§ **Task statement**:
With the string "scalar" as the filter, copy each matching line from the records.

§ **Dataset extract**:
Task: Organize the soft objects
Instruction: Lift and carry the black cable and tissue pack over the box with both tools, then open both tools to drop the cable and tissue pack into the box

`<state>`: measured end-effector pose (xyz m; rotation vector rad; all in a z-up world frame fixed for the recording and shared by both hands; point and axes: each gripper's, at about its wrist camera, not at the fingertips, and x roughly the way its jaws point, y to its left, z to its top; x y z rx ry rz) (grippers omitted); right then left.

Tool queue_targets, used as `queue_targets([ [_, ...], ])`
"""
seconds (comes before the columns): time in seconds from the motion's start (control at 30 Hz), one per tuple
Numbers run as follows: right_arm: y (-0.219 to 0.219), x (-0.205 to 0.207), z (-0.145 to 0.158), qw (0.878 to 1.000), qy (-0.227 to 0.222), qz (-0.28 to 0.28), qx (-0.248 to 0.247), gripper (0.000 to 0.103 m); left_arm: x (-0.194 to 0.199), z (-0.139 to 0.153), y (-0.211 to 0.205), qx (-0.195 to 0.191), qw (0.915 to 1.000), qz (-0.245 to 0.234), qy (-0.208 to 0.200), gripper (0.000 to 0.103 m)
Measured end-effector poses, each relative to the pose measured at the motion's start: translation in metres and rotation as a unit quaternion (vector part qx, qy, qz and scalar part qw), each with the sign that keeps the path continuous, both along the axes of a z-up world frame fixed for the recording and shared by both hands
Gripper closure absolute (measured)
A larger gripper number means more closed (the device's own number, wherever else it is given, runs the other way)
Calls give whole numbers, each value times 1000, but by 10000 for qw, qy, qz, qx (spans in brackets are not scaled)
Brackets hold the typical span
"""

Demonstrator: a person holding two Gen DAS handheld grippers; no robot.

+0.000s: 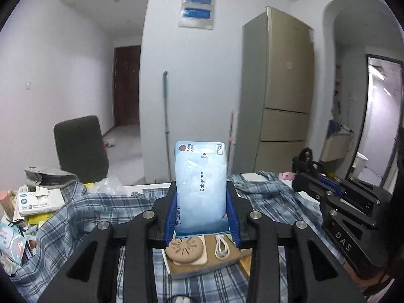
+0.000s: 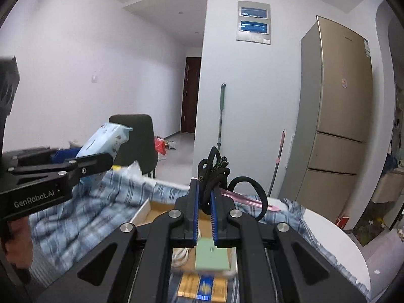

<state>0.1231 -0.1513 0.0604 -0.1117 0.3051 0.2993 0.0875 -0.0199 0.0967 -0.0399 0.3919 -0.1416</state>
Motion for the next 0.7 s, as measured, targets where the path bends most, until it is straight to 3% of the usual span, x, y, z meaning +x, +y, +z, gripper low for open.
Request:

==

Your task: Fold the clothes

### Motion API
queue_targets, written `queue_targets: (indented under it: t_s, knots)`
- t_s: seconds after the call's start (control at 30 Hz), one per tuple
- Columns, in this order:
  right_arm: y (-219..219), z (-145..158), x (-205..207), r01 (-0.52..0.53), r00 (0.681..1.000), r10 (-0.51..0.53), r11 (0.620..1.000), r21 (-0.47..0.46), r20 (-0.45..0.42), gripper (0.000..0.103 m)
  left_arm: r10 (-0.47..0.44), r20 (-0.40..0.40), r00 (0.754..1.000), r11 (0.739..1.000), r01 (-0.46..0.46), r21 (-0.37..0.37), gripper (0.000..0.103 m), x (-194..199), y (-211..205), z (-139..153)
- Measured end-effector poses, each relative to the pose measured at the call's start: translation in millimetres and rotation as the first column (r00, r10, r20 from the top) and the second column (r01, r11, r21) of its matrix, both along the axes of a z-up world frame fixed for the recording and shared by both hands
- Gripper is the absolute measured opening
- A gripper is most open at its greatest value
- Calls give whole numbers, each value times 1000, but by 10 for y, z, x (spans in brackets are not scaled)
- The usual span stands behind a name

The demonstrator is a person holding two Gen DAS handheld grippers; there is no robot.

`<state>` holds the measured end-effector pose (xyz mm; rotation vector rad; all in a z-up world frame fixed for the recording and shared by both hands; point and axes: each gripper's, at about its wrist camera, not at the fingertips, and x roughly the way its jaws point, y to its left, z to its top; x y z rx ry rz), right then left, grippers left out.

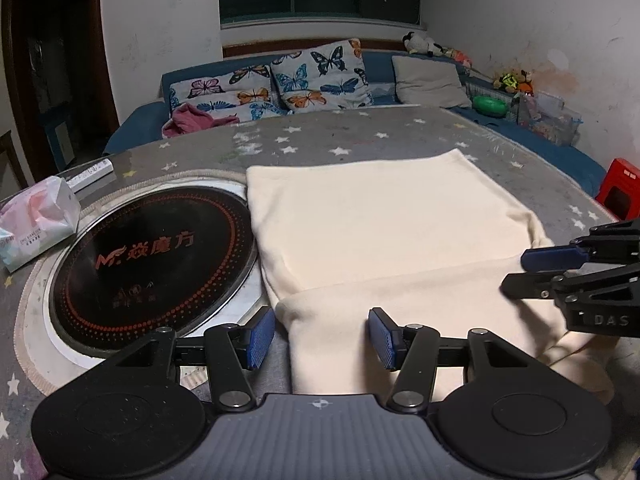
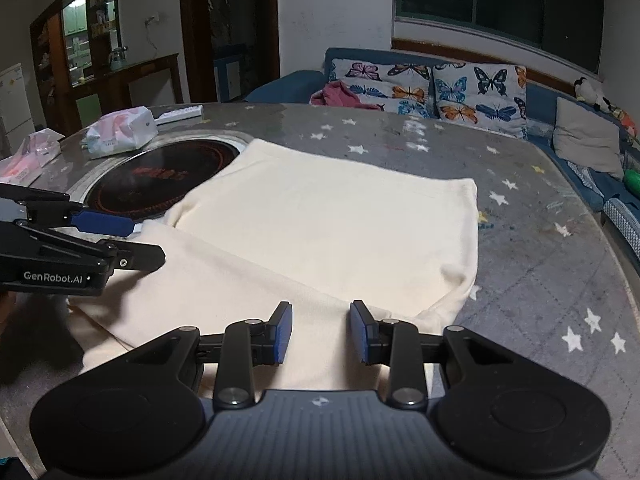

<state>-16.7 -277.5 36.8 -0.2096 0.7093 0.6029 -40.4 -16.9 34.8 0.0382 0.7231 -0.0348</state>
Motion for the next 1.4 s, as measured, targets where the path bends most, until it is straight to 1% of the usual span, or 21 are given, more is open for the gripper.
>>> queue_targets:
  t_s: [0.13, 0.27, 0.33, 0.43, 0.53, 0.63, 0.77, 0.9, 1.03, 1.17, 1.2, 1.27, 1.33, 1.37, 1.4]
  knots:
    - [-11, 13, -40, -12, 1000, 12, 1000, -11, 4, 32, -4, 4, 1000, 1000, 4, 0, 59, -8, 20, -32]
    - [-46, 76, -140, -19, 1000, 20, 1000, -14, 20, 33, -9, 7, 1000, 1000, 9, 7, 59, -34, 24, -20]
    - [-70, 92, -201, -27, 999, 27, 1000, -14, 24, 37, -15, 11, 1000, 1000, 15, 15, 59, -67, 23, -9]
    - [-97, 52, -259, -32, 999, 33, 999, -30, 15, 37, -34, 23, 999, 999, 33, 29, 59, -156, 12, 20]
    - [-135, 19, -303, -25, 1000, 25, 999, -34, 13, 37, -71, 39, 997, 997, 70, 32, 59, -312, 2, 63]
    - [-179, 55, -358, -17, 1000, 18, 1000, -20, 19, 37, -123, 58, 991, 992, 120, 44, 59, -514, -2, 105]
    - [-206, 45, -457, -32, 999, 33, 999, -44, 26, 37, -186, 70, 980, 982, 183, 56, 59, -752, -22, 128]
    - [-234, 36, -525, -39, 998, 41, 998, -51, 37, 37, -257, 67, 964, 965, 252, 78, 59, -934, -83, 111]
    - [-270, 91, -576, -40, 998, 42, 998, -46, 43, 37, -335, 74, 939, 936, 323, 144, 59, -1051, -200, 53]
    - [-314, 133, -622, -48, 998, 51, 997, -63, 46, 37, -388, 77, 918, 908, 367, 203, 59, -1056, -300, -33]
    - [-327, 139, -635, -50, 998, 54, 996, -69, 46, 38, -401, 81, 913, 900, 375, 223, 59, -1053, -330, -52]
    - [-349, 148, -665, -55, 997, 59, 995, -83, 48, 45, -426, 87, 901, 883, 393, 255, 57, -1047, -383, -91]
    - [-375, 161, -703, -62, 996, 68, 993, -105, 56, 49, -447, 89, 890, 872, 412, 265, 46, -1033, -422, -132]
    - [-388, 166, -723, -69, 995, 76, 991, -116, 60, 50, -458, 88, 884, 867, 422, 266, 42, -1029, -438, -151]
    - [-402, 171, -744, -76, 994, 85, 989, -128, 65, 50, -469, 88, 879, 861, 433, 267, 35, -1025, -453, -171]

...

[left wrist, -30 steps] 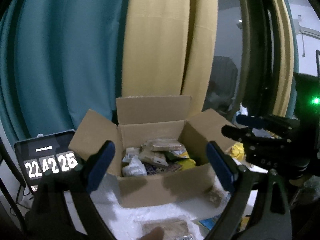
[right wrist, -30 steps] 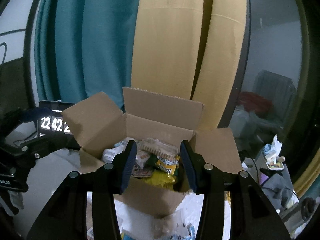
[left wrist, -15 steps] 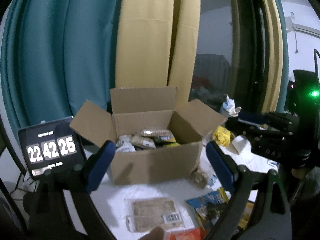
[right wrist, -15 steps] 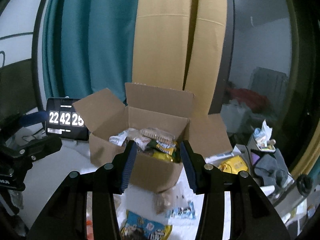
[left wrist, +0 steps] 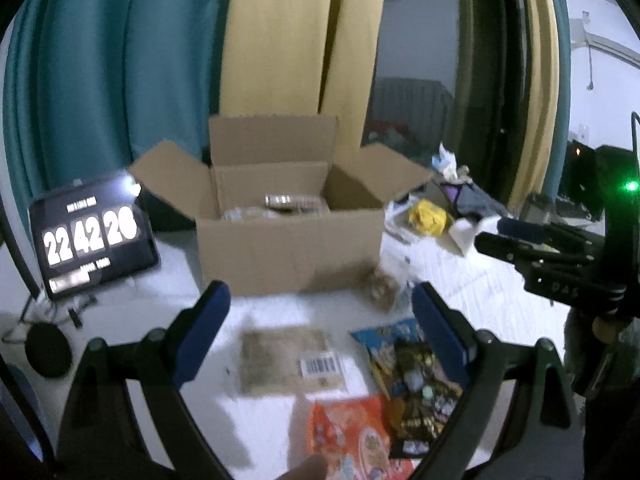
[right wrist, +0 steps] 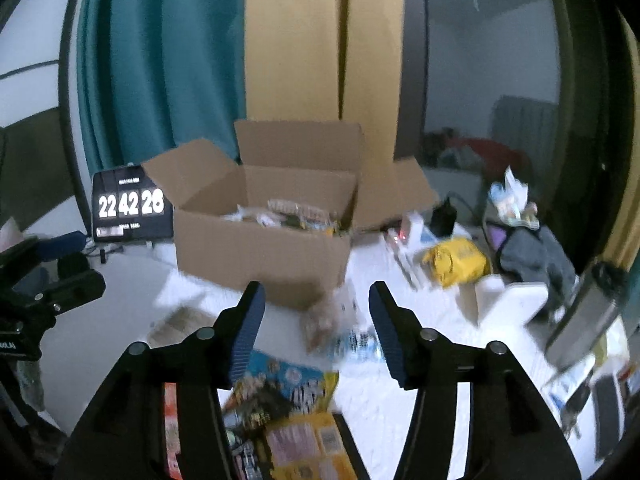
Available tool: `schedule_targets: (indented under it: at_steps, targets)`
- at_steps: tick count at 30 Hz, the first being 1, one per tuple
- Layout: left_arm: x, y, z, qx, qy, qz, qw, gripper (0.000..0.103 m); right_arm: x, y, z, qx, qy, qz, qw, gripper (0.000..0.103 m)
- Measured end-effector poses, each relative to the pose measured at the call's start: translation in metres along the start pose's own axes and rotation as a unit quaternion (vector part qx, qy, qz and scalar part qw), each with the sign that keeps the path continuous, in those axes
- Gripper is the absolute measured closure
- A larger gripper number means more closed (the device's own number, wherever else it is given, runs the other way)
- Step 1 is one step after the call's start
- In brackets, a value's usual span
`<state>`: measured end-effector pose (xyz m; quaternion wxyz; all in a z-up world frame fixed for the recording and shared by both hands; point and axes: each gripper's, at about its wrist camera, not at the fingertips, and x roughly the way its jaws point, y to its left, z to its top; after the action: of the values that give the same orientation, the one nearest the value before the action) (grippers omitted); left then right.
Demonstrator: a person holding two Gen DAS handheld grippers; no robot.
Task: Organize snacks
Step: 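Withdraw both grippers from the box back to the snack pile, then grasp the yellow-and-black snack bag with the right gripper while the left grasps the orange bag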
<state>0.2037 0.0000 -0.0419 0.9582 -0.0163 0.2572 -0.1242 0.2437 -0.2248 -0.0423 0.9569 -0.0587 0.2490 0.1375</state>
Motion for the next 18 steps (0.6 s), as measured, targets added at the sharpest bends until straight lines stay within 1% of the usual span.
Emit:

§ **Output for this exercise**:
Measured end-effector poses, each relative to the pose measured at the motion's start: translation in metres and rotation as a unit quaternion (vector part qx, qy, qz and scalar part qw), each with the sign that keeps the path continuous, both along the axes of a z-up world frame fixed for the recording and shared by both hands
- Measured end-effector poses, each relative to the pose measured at the call's start: translation in metres along the start pose's own axes and rotation as a unit quaternion (vector part qx, qy, qz and scalar part qw), each with the sign that keeps the path continuous, in those axes

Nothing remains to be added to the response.